Instructions for the task: As the answer, set down the lines below from the one containing "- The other" through the one containing "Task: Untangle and", exactly and inclusively, and no others.

Data section:
[Start of section]

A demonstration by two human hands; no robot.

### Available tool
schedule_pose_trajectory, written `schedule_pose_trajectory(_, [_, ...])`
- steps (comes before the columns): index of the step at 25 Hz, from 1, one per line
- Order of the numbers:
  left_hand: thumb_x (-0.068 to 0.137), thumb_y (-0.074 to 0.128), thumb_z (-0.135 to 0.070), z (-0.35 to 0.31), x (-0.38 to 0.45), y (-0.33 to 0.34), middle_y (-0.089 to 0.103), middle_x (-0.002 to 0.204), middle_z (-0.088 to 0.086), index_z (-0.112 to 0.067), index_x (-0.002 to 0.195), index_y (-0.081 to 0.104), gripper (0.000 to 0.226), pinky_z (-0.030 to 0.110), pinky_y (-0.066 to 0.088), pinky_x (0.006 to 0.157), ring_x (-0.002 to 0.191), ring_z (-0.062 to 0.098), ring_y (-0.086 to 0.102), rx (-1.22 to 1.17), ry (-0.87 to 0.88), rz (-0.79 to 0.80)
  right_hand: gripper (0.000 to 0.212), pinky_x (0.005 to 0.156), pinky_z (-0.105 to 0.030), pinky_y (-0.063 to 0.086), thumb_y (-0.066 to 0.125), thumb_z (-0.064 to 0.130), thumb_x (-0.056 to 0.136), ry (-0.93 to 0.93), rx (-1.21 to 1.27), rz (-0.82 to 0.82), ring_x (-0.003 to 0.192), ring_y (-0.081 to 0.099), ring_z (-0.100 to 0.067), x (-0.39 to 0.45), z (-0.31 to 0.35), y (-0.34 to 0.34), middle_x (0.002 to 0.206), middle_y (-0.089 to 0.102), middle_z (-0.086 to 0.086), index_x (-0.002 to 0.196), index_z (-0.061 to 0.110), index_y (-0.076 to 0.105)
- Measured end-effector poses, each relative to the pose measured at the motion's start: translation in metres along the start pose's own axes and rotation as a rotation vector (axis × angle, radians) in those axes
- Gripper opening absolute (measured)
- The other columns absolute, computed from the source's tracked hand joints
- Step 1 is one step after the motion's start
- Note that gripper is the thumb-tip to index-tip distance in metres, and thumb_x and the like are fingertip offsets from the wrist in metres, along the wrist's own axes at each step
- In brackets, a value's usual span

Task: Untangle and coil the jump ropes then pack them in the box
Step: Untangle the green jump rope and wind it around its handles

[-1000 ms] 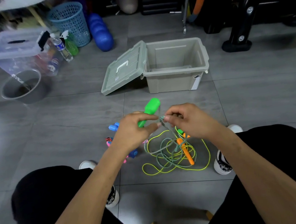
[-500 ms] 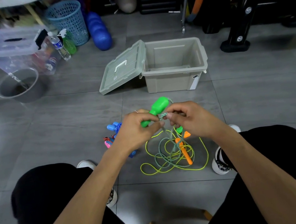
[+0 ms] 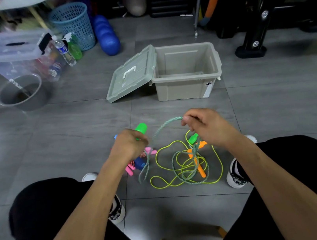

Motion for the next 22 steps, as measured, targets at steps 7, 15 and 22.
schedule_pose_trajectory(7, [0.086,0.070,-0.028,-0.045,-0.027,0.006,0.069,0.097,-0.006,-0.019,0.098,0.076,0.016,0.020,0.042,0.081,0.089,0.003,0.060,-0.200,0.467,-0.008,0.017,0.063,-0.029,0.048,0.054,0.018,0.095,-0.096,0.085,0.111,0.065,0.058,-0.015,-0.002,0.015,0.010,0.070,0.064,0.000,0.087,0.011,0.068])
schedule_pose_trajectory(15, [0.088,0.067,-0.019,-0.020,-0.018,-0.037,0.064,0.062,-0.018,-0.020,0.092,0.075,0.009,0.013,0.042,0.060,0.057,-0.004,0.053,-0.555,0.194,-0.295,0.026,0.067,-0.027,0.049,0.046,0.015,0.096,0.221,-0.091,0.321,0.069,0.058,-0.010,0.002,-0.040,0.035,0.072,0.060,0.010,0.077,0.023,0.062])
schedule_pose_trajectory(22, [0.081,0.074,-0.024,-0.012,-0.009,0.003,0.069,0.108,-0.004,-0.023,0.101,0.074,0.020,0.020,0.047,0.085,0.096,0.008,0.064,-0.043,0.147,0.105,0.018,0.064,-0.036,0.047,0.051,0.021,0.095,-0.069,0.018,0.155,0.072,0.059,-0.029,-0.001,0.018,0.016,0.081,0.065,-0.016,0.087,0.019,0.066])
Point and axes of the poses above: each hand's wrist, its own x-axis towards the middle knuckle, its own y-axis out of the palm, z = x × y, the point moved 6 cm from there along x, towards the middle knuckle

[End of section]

Your response:
- The other columns absolute, computed from the source's tracked hand joints
- Step 1 is one step after the motion's start
- Note that gripper is the thumb-tip to index-tip distance in metres, and thumb_x and the like are fingertip offsets from the wrist in metres, along the wrist's own axes at each step
- In brackets, a value's usual span

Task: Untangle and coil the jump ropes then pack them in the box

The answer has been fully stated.